Richard John Neuhaus in Rutherford magazine (Feb. 1993). Christianity Today, Vol. 40, no. 1


And so the bible commands us to be gentle (Ephesians 4:2); it calls us to pursue gentleness (1 Timothy 6:11); and it calls us to put on gentleness (Colossians 3:12)


So how can I grow to become gentle?

  1. Spend time with God. It is a fruit of the Spirit (Galatians 5:23). We will become like the one who we spend time with.

  2. Trust God, that he is in control: Phil 4:4-5.
    Remove the I in our Christian service:

    Helen Roseveare, a medical missionary in Africa, was the only doctor in a large hospital. There were constant interruptions and shortages, and she was becoming increasingly impatient and irritable with everyone around her. Finally, one of the African pastors insisted, "Helen, please come with me." He drove Helen to his humble house and told her that she was going to have a retreat—two days of silence and solitude.

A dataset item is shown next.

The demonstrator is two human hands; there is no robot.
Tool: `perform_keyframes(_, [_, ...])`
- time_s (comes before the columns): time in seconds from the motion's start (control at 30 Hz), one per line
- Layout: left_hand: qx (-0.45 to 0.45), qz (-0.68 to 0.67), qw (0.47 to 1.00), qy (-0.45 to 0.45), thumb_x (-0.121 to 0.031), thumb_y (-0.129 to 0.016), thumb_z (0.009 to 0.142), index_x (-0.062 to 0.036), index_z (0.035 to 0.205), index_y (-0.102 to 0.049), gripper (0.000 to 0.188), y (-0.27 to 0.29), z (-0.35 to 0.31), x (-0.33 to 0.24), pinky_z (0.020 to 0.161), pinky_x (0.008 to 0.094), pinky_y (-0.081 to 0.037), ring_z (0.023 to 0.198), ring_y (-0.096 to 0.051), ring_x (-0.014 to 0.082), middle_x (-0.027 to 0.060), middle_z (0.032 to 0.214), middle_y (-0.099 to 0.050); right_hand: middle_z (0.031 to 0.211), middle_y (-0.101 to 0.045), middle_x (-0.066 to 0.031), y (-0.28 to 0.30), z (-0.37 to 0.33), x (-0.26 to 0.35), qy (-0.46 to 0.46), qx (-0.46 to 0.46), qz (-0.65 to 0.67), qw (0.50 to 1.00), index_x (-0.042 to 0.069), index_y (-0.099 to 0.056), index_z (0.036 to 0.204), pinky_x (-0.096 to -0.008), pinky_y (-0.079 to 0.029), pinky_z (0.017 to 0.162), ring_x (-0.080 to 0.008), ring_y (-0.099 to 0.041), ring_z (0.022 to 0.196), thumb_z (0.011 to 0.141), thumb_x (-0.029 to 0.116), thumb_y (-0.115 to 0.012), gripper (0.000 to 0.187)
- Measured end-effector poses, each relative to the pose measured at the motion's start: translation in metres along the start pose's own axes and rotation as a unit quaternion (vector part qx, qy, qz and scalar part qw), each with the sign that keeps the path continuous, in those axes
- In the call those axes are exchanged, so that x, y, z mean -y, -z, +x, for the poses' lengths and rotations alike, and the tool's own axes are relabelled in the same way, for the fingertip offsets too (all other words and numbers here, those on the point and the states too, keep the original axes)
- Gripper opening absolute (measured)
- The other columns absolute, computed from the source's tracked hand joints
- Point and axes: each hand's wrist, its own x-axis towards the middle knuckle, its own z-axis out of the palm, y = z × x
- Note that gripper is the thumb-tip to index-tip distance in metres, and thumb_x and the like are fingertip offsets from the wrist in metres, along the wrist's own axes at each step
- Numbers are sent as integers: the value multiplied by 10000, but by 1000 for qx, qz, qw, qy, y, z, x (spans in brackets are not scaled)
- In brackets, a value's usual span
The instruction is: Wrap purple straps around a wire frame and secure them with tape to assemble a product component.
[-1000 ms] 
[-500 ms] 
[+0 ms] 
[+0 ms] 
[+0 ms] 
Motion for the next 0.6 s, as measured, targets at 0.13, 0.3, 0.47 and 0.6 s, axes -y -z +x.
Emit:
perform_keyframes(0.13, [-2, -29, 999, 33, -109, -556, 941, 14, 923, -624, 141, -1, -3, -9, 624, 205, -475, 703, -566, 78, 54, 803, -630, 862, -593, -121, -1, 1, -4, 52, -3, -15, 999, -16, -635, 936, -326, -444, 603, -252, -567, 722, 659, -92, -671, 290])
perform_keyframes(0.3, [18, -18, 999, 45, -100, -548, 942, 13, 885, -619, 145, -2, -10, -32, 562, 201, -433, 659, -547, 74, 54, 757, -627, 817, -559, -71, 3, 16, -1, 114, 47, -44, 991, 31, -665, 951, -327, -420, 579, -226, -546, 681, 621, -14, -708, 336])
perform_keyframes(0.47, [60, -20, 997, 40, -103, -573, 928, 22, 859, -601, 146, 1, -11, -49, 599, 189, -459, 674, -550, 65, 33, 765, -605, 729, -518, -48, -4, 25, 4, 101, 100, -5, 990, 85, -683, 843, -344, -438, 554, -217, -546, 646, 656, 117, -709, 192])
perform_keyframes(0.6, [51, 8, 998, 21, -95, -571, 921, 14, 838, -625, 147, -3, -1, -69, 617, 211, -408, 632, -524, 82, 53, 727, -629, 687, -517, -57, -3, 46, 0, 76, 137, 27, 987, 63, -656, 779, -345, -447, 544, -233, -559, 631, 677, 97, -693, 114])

She was to pray until her attitude adjusted. All night and the next day she struggled; she prayed, but her prayers seemed to bounce off the ceiling. Late on Sunday night, she sat beside the pastor around a little campfire. Humbly, almost desperately, she confessed that she was stuck. With his bare toe, the pastor drew a long straight line on the dusty ground. "That is the problem, Helen: there is too much 'I' in your service." He gave her a suggestion: "I have noticed that quite often, you take a coffee break and hold the hot coffee in your hands waiting for it to cool." Then he drew another line across the first one. "Helen, from now on, as the coffee cools, ask God, 'Lord, cross out the "I" and make me more like you.'" In the dust of that African ground, where a cross had formed, Helen Roseveare learned the master principle of Jesus: freedom comes through service, and service comes by releasing our ego.

    I hate saying this, but God does not depend on you. His kingdom does not depend on you. My nightmare re church falling to pieces.

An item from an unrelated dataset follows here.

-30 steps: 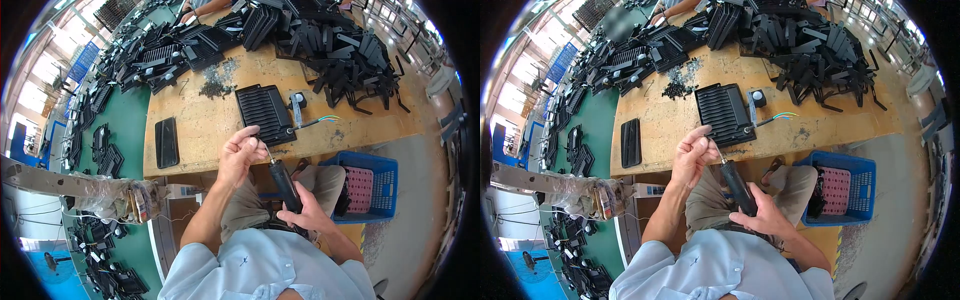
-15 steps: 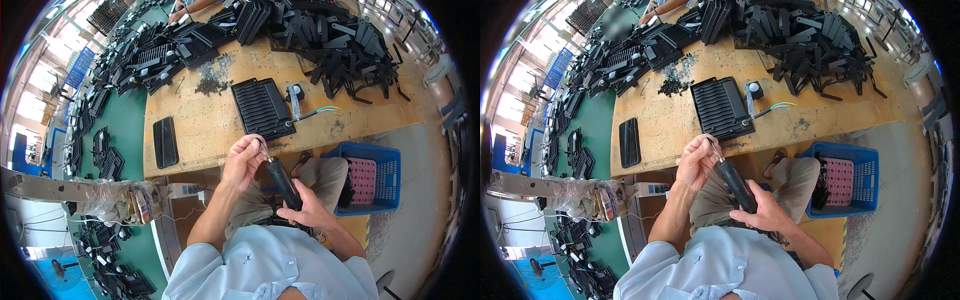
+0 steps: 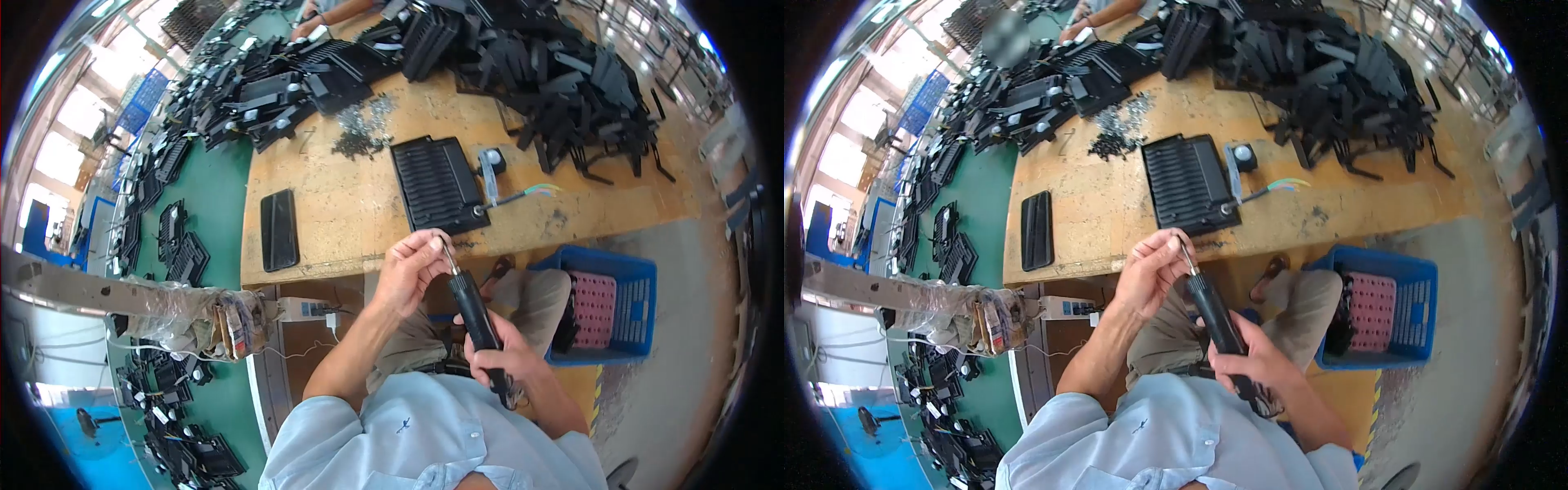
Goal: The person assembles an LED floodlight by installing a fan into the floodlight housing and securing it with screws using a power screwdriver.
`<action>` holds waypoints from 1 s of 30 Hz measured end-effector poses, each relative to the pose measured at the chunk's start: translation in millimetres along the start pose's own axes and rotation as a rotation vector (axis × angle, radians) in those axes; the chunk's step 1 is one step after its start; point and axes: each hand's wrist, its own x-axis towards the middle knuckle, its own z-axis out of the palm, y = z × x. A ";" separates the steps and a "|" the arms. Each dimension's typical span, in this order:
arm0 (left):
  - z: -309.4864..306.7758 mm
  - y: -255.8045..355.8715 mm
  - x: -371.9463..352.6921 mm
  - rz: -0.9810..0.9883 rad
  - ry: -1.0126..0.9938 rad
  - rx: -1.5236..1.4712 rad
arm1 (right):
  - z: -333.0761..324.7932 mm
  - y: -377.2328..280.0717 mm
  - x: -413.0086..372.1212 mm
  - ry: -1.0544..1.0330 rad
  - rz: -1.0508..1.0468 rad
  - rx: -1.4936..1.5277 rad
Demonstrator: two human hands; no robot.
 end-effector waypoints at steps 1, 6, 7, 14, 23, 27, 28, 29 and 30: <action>2.0 -0.8 -1.9 0.022 0.004 -0.018 | -1.8 3.6 1.7 -0.005 -0.038 -0.062; 7.1 -13.2 -4.1 0.108 0.081 0.031 | -4.4 16.9 10.9 0.329 -0.267 -0.932; 9.9 -17.8 -5.1 0.117 0.108 0.003 | 2.0 19.2 15.3 0.424 -0.361 -1.026; 12.3 -21.1 -6.1 0.068 0.022 -0.085 | -1.3 24.1 18.1 0.332 -0.179 -0.781; 6.2 29.6 -0.3 0.313 0.096 0.424 | 6.3 18.6 30.2 0.344 -0.369 -0.856; -49.8 113.3 70.9 0.794 0.356 1.308 | -6.5 25.8 21.8 0.339 -0.330 -0.798; -60.6 131.3 90.6 0.764 0.382 1.366 | -9.5 27.4 19.3 0.349 -0.298 -0.775; -70.6 145.6 107.7 0.735 0.407 1.425 | -12.5 28.6 17.6 0.359 -0.267 -0.754; -82.3 155.0 122.2 0.729 0.391 1.509 | -15.3 30.9 15.0 0.363 -0.257 -0.750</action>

  3. Trust God's timing: pressures to impetuousness, forcefulness is the sense that we have to do everything now.

  4. Know who you are in God: So often I lose gentleness when I feel that I am being belittled, taken advantage of, walked over, treated like a statistic – not treated as I deserve to be treated. Things that make me very angry are waiting in a queue (and the official is having a conversation with someone else), girl at desk of swimming pool (completely my fault!). I get angry with children when they fight each other – but it is a very different kind of anger. I know what I am doing. It is the difference between being angry and seeing red.

    But actually I need to realize that my identity is tied up with God, with who he thinks that I am – and not here. We see that with Jesus as he kneels down and washes his disciples feet. John 13 says: 'Knowing that he had come from the Father and was going back to the Father, and that the Father had given him all things ..'

  5. Know your weakness, because it gives you compassion for others: Hebrews 5:2 talks of the priest. And Hebrews goes on to talk about how Jesus can show compassion to us because he was human and because he was tempted just like us.

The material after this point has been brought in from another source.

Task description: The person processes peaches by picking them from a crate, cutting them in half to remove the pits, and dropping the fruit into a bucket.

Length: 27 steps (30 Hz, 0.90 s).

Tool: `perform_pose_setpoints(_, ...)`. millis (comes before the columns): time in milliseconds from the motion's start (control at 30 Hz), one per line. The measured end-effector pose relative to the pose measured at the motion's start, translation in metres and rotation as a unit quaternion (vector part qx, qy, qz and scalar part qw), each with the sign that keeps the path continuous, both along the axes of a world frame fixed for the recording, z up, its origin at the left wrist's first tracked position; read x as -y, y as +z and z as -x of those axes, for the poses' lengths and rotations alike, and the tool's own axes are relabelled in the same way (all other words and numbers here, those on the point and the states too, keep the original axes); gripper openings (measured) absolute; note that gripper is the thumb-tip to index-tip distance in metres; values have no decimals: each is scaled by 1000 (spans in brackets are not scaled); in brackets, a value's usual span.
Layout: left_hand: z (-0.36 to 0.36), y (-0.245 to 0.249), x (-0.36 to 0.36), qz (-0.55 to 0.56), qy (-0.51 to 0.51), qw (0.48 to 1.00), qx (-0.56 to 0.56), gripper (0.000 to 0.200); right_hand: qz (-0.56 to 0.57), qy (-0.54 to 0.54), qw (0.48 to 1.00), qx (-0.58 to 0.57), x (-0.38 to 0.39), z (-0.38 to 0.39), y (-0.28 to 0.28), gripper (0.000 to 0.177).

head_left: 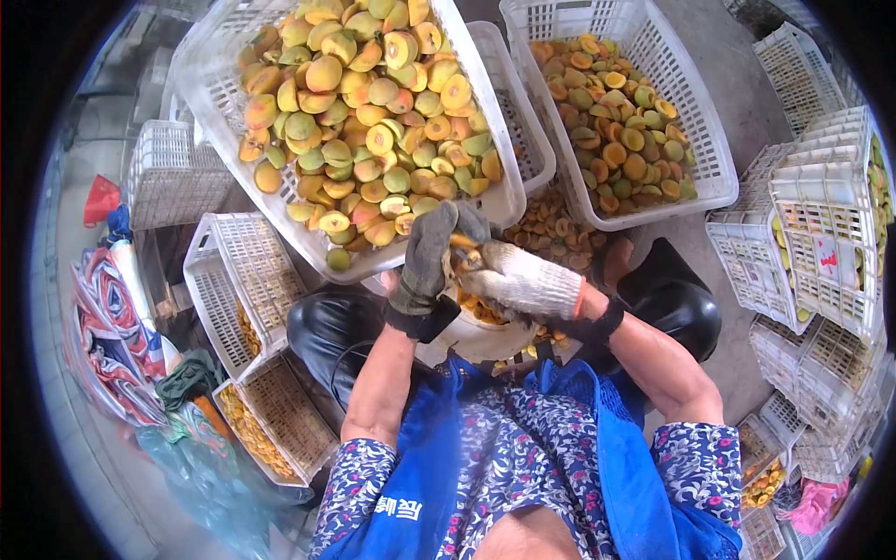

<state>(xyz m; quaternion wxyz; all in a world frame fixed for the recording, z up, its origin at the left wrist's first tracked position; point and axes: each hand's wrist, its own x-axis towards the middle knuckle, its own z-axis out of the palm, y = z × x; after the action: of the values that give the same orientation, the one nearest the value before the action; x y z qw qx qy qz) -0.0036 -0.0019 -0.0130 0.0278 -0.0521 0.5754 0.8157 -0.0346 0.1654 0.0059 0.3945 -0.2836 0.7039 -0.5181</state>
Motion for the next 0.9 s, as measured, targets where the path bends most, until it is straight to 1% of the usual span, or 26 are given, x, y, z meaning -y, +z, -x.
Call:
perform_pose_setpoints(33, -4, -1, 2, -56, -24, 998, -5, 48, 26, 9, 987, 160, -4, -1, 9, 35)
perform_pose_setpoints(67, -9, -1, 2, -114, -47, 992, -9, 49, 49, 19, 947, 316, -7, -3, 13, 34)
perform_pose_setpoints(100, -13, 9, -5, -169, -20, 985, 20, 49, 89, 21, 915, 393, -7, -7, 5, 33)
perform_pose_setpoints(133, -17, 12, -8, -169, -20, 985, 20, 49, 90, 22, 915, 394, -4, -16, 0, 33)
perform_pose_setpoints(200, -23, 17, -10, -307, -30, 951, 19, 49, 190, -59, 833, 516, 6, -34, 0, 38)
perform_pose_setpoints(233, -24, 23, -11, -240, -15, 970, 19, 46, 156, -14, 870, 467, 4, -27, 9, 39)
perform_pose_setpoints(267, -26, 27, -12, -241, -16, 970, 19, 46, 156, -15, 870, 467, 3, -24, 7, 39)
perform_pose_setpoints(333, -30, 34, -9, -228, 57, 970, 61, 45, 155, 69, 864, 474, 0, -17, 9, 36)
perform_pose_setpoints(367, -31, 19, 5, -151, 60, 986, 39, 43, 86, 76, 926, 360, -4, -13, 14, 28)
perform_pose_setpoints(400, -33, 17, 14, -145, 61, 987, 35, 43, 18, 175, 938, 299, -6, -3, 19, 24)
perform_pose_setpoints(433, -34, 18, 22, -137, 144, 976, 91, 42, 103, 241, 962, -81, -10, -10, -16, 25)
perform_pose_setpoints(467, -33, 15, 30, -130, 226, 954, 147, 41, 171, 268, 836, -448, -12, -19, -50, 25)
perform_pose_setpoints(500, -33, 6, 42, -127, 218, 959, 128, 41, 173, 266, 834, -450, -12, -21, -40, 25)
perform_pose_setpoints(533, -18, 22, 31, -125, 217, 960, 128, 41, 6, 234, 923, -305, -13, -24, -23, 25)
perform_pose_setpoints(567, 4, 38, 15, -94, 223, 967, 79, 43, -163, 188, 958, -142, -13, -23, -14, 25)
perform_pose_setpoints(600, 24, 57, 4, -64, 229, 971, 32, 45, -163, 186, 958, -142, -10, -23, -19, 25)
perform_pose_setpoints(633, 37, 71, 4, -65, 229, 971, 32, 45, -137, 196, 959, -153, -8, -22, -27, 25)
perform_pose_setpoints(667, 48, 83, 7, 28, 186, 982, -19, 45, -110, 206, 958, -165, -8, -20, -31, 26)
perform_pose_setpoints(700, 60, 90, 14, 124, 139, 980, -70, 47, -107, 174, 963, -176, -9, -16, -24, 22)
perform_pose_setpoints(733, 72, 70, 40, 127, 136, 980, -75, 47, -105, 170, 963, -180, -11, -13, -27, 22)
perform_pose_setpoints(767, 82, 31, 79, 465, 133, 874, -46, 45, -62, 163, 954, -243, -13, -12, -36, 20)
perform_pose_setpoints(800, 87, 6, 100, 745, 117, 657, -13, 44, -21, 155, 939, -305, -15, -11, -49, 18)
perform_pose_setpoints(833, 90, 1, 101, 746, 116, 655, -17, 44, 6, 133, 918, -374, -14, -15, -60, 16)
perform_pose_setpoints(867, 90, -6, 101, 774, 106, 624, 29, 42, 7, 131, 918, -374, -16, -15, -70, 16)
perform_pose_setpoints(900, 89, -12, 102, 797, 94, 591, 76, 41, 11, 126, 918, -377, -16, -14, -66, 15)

    Gentleness in Gal 5:23 comes in between faithfulness and self-control. It is very easy to be faithful to Christ and to lose gentleness. It is very easy to be self-controlled and to become harsh with others.


  1. How would you define a gentle person
  2. What makes you see red?
  3. How do you react when you are angry?
  4. How do you react to someone who tries to compel you to do something?
  5. Can you think of a gentle person who has influenced you?

Look at Philippians 4:2-7

How are joy in the Lord, gentleness, prayer, thanksgiving and peace connected?

6.  It may be possible to be a minister and to strive for gentleness in your job, or to strive to be a gentle husband/wife/parent. How can one strive to be gentle if one is a lawyer, business woman, politician, soldier?